■ ACTION ITEM:
Within the records below, how many lines hold the string "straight"? State that number and nothing else.

• • • • •

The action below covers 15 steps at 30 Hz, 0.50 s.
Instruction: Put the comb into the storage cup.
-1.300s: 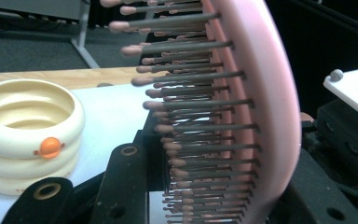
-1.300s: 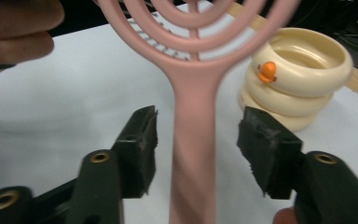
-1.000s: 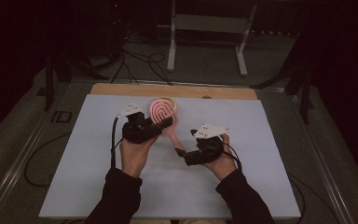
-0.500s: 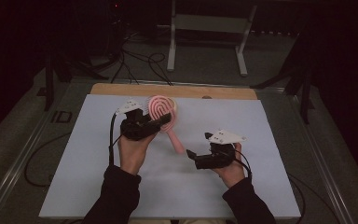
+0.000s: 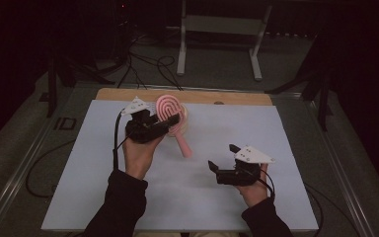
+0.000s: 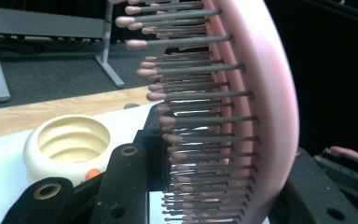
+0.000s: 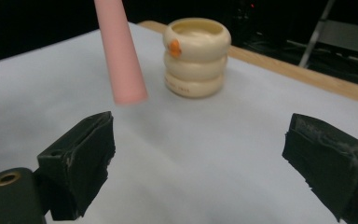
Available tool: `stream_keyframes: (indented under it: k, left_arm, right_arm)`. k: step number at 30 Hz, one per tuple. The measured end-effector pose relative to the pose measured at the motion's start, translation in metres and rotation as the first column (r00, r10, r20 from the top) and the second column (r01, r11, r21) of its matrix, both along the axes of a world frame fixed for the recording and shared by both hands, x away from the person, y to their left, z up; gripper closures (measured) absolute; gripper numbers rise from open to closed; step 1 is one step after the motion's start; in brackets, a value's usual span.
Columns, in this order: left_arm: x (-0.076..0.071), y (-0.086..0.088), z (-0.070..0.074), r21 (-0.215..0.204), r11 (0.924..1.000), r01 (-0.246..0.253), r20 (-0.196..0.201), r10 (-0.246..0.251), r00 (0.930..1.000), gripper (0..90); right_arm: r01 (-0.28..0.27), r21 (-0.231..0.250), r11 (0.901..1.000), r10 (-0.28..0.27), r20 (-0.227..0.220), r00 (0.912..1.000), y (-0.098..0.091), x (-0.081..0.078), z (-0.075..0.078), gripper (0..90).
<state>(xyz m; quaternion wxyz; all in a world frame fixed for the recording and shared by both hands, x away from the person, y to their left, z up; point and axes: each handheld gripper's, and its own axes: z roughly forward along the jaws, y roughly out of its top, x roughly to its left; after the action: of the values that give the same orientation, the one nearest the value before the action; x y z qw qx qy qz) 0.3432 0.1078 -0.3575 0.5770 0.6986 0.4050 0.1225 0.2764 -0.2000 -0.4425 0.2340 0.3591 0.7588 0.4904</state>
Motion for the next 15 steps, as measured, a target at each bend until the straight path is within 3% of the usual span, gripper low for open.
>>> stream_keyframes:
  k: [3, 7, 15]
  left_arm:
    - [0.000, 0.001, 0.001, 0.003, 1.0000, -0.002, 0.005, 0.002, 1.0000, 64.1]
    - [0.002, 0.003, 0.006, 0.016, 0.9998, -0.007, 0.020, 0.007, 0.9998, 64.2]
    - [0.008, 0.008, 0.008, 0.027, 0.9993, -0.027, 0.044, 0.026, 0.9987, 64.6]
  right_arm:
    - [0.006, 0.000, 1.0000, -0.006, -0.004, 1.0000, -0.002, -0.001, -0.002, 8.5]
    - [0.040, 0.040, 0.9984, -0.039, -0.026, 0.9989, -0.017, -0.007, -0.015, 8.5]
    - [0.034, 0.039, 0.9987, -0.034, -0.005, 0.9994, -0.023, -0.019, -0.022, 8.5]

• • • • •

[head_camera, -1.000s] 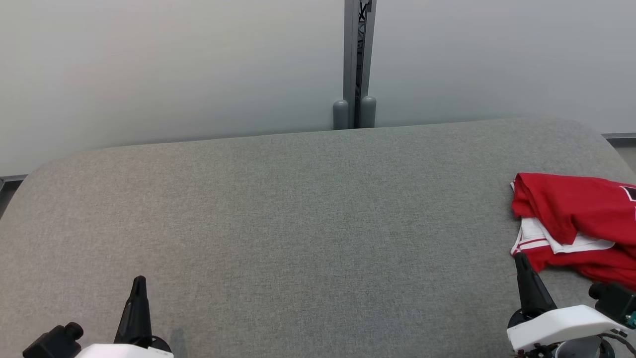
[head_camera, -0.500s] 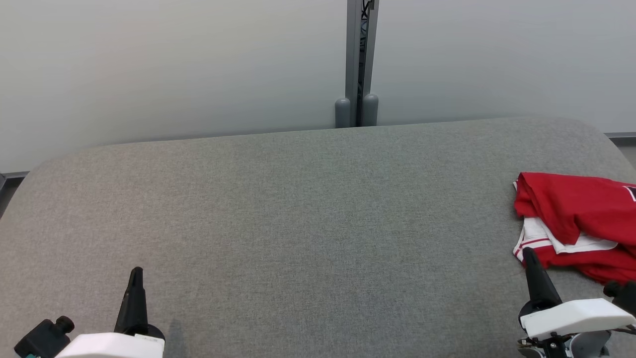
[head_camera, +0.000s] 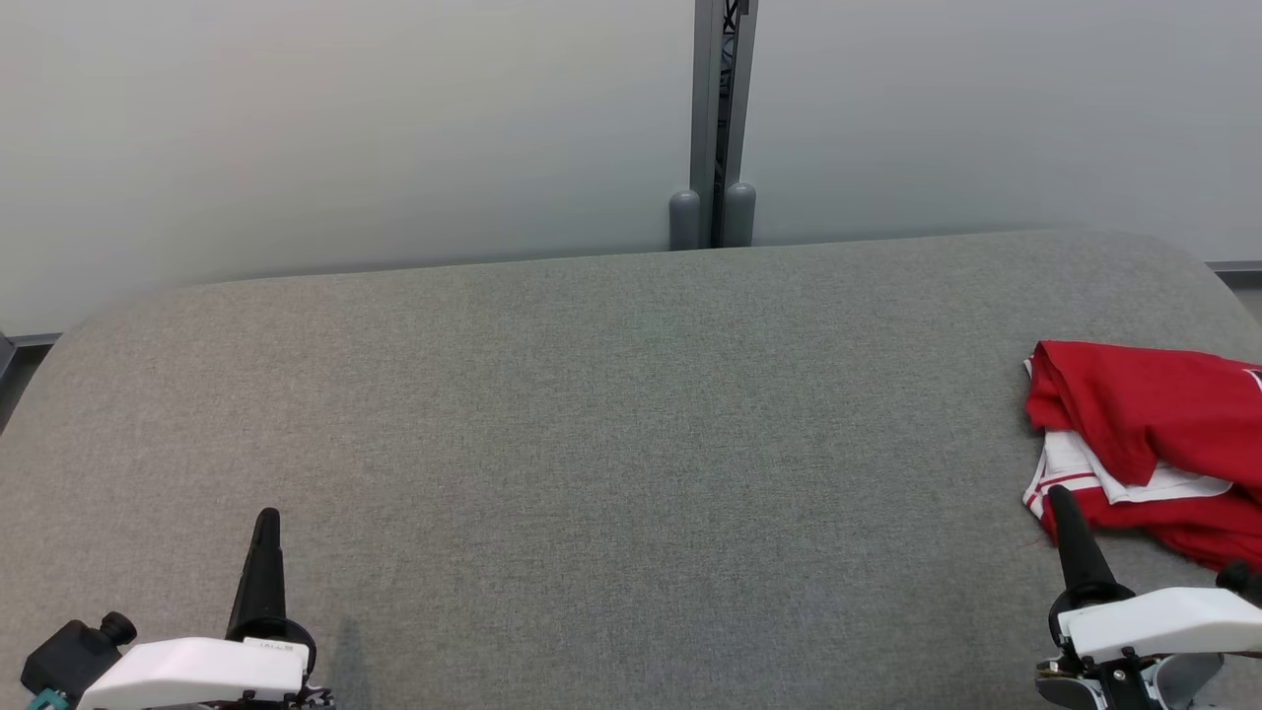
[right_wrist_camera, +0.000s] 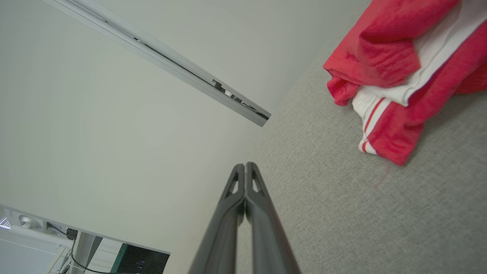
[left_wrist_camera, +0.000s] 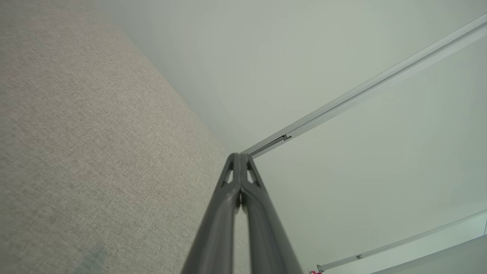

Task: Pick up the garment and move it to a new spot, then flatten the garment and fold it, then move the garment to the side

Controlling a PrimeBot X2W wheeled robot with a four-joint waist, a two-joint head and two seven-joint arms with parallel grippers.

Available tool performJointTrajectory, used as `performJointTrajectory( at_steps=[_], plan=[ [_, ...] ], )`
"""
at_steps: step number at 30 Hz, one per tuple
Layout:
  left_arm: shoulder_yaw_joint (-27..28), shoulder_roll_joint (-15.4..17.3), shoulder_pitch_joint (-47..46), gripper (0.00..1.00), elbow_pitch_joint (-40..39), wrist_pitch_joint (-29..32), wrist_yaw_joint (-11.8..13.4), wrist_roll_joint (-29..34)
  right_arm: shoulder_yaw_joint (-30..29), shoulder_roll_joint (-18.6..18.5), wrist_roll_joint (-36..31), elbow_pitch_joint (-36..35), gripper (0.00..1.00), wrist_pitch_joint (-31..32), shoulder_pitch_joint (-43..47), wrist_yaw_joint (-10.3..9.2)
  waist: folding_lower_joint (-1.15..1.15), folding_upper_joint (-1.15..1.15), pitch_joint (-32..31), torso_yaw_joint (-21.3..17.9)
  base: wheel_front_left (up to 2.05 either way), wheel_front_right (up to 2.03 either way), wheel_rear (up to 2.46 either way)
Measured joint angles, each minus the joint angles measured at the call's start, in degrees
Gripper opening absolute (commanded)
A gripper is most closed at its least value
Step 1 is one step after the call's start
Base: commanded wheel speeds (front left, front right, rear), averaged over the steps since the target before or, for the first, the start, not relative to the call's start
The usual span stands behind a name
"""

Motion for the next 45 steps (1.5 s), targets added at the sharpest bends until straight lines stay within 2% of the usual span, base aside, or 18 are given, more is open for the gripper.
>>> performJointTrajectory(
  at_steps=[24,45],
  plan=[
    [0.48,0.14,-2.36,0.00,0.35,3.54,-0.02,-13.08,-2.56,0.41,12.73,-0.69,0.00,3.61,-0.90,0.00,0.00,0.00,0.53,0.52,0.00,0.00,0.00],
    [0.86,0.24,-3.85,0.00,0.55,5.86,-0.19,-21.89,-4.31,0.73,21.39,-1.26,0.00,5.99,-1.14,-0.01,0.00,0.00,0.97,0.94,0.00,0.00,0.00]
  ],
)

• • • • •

■ COMPLETED EXERCISE:
2